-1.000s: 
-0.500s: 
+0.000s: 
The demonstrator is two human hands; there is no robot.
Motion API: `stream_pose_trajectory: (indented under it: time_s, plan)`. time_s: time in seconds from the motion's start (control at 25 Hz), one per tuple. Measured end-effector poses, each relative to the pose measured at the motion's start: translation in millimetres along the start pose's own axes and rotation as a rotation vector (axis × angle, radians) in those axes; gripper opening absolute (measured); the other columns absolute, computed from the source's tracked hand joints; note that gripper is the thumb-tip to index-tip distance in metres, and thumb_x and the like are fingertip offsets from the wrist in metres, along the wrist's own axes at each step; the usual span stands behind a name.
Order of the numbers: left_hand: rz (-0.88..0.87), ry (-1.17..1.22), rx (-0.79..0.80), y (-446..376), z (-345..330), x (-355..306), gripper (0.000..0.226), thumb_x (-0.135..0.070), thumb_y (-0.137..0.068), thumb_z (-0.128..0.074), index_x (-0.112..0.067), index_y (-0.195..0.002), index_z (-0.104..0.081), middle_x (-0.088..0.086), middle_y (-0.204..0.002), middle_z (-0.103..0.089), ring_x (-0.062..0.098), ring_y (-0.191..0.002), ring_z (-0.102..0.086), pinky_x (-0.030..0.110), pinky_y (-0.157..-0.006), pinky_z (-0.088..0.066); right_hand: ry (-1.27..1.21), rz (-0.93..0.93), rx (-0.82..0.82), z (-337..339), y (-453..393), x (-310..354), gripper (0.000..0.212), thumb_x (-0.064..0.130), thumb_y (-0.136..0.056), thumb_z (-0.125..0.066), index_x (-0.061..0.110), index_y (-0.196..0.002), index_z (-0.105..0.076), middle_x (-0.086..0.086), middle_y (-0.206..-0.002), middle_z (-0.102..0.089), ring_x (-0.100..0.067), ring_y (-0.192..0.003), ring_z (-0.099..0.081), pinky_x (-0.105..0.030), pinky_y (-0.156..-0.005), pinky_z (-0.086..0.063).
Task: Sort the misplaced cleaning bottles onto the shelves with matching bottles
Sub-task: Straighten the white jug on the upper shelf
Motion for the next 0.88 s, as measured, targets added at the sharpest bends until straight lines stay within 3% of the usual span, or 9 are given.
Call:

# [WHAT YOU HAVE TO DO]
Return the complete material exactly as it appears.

# [ANSWER AREA]
-1.000s: 
-0.500s: 
+0.000s: 
The demonstrator is two human hands; there is no robot.
Motion API: `stream_pose_trajectory: (indented under it: time_s, plan)`. time_s: time in seconds from the motion's start (control at 25 Hz), one per tuple. Measured end-effector poses, each relative to the pose measured at the motion's start: translation in millimetres along the start pose's own axes and rotation as a rotation vector (axis × angle, radians) in those axes; gripper opening absolute (measured); the other columns absolute, computed from the source's tracked hand joints; note that gripper is the thumb-tip to index-tip distance in metres, and thumb_x and the like are fingertip offsets from the wrist in metres, along the wrist's own axes at each step; the usual span stands behind a name.
Order of the numbers: left_hand: rz (-0.88..0.87), ry (-1.17..1.22), rx (-0.79..0.80), y (-446..376), z (-345..330), x (-355..306), gripper (0.000..0.226), thumb_x (-0.135..0.070), thumb_y (-0.137..0.068), thumb_z (-0.128..0.074), index_x (-0.112..0.067), index_y (-0.195..0.002), index_z (-0.104..0.081), middle_x (-0.088..0.086), middle_y (-0.204..0.002), middle_z (-0.103..0.089), ring_x (-0.062..0.098), ring_y (-0.191..0.002), ring_z (-0.102..0.086), pinky_x (-0.030..0.110), pinky_y (-0.157..-0.006), pinky_z (-0.088..0.066); right_hand: ry (-1.27..1.21), rz (-0.93..0.93), rx (-0.82..0.82), z (-337..339), y (-453..393), x (-310..354), gripper (0.000..0.212), thumb_x (-0.064..0.130), thumb_y (-0.136..0.056), thumb_z (-0.125..0.066), index_x (-0.061..0.110), index_y (-0.196..0.002), index_z (-0.105..0.076), middle_x (-0.086..0.086), middle_y (-0.206..-0.002), middle_z (-0.102..0.089), ring_x (-0.100..0.067), ring_y (-0.192..0.003), ring_z (-0.099..0.081), pinky_x (-0.105..0.030), pinky_y (-0.156..-0.005), pinky_z (-0.086..0.063).
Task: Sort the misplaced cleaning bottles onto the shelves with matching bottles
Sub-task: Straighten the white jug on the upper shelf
Motion for the next 0.88 s, as measured, targets added at the sharpest bends until straight lines stay within 3% of the usual span, or 9 are given.
Call:

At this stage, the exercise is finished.